_Action item_. Track down every line below that holds "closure" and copy it.

_Given data_.
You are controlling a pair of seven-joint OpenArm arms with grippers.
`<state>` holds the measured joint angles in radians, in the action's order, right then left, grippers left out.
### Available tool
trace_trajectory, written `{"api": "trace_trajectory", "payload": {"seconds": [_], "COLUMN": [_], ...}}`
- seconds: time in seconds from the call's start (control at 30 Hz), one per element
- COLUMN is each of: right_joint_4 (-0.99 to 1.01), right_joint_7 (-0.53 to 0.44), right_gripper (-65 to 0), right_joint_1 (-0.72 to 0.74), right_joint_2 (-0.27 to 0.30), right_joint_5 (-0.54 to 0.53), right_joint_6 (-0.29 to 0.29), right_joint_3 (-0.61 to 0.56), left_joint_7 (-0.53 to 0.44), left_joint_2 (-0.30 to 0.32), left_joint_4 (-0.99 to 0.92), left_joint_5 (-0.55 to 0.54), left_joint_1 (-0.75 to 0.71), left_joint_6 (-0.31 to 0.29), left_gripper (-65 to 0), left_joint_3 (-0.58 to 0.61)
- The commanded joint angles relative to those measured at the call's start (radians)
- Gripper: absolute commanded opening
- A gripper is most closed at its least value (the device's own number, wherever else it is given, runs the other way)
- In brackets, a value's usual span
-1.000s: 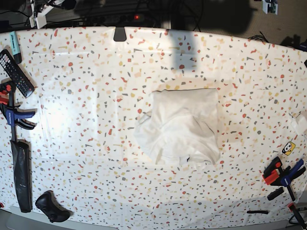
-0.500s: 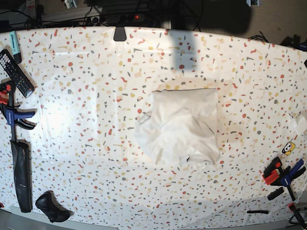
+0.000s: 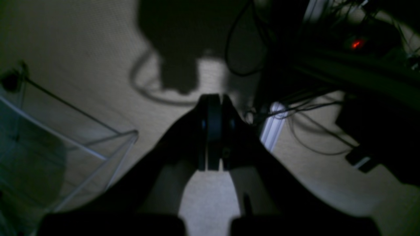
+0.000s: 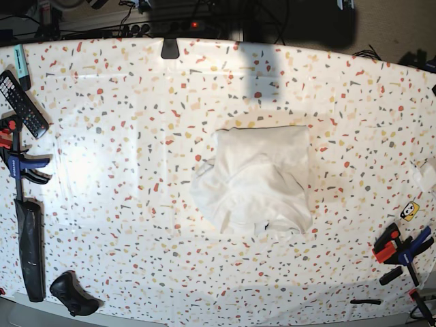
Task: Fold the T-shirt properly
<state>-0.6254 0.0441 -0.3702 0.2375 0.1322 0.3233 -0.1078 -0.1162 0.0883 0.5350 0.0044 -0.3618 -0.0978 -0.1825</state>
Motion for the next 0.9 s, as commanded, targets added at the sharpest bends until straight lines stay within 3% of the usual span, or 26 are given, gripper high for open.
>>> {"api": "trace_trajectory", "payload": {"seconds": [0.0, 0.1, 0.23, 0.87], "right_joint_4": [0.036, 0.153, 0.258, 0.281], "right_joint_7": [-0.031, -0.109, -0.193, -0.19], "right_gripper": [-55.8, -55.8, -55.8, -55.7], "right_joint_1": [0.023, 0.097, 0.165, 0.207], "right_joint_2": [0.006, -0.006, -0.029, -0.04], "right_joint_5": [0.003, -0.011, -0.012, -0.012], "right_joint_6": [-0.036, -0.122, -0.219, -0.223], "right_joint_3": [-0.02, -0.085, -0.129, -0.135], "left_joint_7": [-0.023, -0.042, -0.046, -0.058], "left_joint_2": [0.001, -0.012, -0.034, -0.044], "left_joint_4": [-0.036, -0.147, -0.229, -0.234], "left_joint_5": [0.024, 0.048, 0.048, 0.048], "left_joint_1": [0.013, 0.078, 0.134, 0.146], "left_joint_6": [0.011, 0.044, 0.045, 0.045], "left_gripper": [-65.0, -65.0, -65.0, -65.0], "left_joint_3": [0.001, 0.001, 0.001, 0.001]}}
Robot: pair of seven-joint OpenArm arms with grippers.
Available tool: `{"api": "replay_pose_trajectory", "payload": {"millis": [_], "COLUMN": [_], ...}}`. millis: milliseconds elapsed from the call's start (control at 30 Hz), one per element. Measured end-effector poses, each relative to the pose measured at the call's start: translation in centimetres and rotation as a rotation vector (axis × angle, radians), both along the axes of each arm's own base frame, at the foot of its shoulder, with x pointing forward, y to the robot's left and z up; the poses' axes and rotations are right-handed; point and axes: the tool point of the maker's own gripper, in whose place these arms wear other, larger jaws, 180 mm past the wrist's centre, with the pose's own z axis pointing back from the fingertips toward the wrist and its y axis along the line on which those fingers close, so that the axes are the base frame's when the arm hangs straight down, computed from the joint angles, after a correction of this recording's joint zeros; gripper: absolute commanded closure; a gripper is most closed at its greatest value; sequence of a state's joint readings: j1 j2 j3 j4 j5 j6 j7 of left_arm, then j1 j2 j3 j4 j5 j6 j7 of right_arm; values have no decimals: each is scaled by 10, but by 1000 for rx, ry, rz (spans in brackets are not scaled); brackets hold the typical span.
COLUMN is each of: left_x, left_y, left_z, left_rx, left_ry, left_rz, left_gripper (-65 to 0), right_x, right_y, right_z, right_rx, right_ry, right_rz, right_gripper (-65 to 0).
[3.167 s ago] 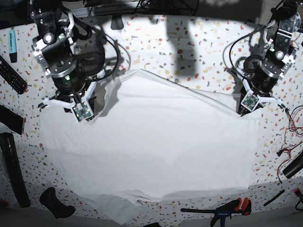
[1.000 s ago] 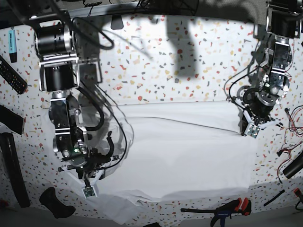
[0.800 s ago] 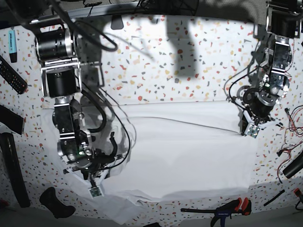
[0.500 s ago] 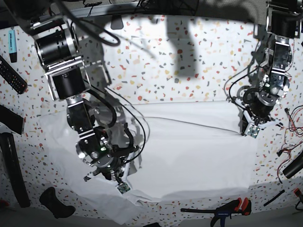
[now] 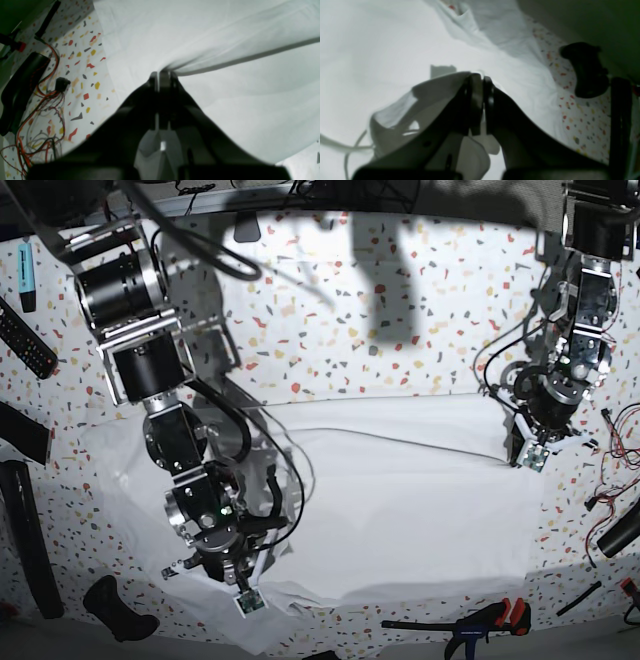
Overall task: Fold the T-shirt properly
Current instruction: 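Lift the hem with both grippers and pull it toward the collar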
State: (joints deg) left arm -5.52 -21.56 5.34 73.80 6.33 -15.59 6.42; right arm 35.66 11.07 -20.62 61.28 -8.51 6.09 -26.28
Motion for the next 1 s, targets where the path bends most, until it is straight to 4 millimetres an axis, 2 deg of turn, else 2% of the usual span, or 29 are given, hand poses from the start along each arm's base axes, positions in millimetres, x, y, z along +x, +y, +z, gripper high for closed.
{"api": "replay_pose_trajectory", "payload": {"millis": [100, 233, 500, 1000], "left_x": [-3, 0, 1, 3], "left_y": [5, 20, 22, 21], "left_z": [-8, -4, -2, 1], "left_rx": [19, 103, 110, 107], "left_ry": [51, 10, 4, -9], "left_rz": [23, 81, 91, 86], "left_gripper": [0, 0, 0, 0], "right_x": [-2, -2, -6, -6], "right_y": [-13, -27, -59, -54], "right_z": [-1, -1, -3, -4], "right_rx": [-33, -53, -97, -68], "right_ry": [7, 9, 30, 34], "right_rz": [-60, -76, -124, -117], "right_gripper": [0, 0, 0, 0]}}
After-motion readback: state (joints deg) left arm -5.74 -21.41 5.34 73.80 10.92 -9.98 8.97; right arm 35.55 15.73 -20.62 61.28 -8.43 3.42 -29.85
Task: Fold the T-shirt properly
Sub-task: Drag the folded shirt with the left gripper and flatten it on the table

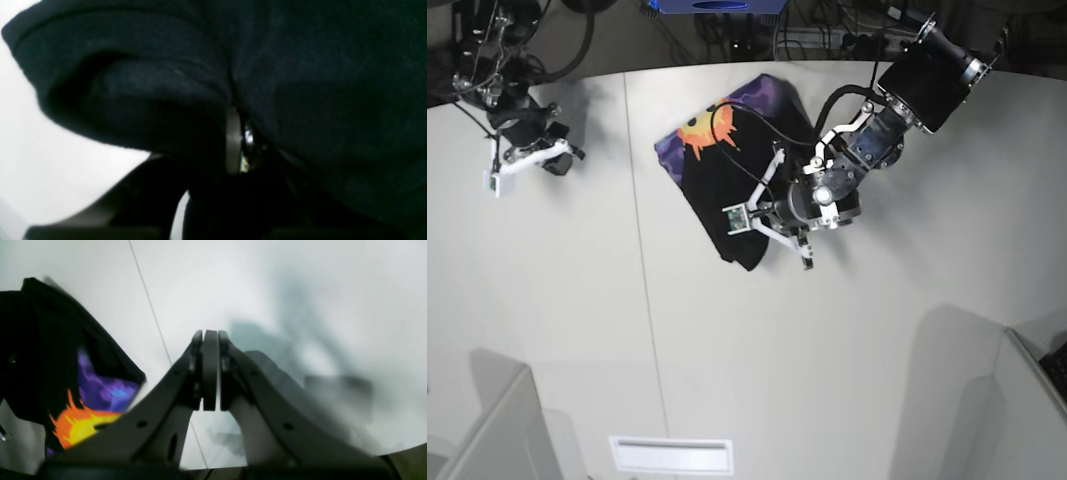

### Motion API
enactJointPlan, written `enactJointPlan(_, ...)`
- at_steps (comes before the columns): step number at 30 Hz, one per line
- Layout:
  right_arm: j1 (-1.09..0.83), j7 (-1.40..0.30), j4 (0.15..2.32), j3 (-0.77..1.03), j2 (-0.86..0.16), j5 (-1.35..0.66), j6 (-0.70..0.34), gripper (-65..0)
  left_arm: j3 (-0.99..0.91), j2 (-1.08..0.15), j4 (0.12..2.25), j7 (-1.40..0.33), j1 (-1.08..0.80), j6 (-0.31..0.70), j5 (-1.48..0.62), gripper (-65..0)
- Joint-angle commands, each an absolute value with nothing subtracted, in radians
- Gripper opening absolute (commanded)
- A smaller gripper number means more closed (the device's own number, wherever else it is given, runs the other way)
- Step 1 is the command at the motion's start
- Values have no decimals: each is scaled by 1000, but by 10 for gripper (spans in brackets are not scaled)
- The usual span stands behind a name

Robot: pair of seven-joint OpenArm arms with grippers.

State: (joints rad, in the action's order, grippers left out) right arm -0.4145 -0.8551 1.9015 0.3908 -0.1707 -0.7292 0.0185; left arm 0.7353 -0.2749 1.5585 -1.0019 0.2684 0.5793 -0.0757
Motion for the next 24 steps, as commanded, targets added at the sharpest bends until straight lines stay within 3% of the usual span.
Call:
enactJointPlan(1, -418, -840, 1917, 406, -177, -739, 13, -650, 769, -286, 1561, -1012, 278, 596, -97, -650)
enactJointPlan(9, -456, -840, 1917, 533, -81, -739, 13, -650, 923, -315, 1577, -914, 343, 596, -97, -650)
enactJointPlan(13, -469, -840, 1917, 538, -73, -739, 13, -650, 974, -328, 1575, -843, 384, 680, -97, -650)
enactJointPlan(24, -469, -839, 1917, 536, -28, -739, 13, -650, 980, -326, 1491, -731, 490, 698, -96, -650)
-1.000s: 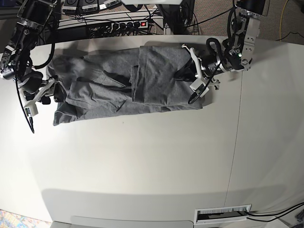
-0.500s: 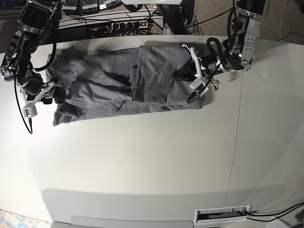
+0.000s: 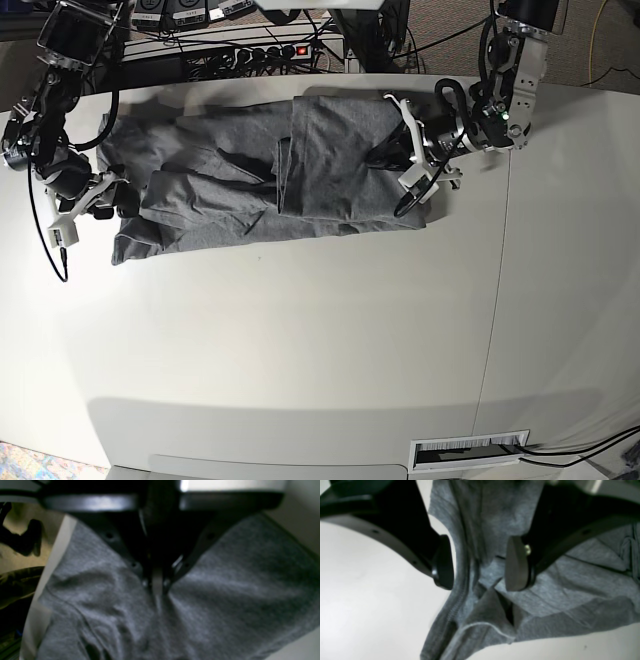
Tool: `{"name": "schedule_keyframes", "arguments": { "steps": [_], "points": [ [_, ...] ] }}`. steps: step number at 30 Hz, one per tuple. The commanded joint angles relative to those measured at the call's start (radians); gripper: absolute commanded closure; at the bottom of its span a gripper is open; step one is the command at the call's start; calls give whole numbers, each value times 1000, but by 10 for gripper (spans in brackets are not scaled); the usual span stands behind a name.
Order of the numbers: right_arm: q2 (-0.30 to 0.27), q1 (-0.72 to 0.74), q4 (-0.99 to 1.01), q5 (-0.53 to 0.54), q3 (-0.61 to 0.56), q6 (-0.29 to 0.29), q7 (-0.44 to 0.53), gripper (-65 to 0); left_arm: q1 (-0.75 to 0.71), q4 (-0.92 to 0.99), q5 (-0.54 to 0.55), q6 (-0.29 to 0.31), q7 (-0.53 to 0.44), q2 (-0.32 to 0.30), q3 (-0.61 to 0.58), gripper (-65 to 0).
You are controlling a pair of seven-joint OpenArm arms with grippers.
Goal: Fold the T-shirt properly
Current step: 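Hold the folded shirt with both grippers and adjust the right gripper's grip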
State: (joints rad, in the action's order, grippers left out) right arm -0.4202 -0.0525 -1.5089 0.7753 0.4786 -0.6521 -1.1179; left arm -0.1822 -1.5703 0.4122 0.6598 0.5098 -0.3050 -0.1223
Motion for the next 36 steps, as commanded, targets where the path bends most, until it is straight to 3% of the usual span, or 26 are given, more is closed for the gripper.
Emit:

_Your solution_.
Available tool: `{"api": "replay_pose_trajectory", "payload": {"millis": [_], "COLUMN": [_], ...}}`. millis: milliseconds elapsed from the call's start (control at 30 Hz), one per element. Measured end-effector poses, each relative to the pose measured at the call's start: translation in centimetres and rotation as a rotation vector (axis × angle, radians), both along the axes of each arm's own base frame, at the foot of its shoulder, with x pointing forward, y to the robot's left and z up; the poses' axes and rotations are right-handed; point and axes: the tool point of the maker's own gripper, in whose place these arms wear other, larger jaws, 180 mm past the wrist's centre, with the pose's own z axis pointing back from the fingertips toward the wrist and its y axis along the line on which those fingers close, so that the axes are the base frame's when the arm hangs straight down, computed from the joint angles, after a correction of this recording's joint zeros; gripper: absolute commanded closure; a gripper is most closed at its greatest value; sequence of a state's joint readings: j1 j2 j3 j4 j5 j6 j7 of left_arm, then j1 j2 j3 j4 j5 j6 j7 of right_arm; values have no decimals: each is scaled by 10, but by 1000 for rx, ry, rz (spans in brackets are not scaled); brackets hold the typical span.
Tool: `{"name": "schedule_keyframes", "arguments": { "steps": [_], "points": [ [_, ...] ] }}`. steps: step number at 30 Hz, one per tuple. The commanded joint angles relative to those measured at the call's start (radians); gripper: absolute commanded closure; at the bottom of its span a gripper is open; step one is the command at the call's start; calls give whole numbers, each value times 1000, but by 10 for gripper (spans in brackets are not scaled); the usual span stands behind a name.

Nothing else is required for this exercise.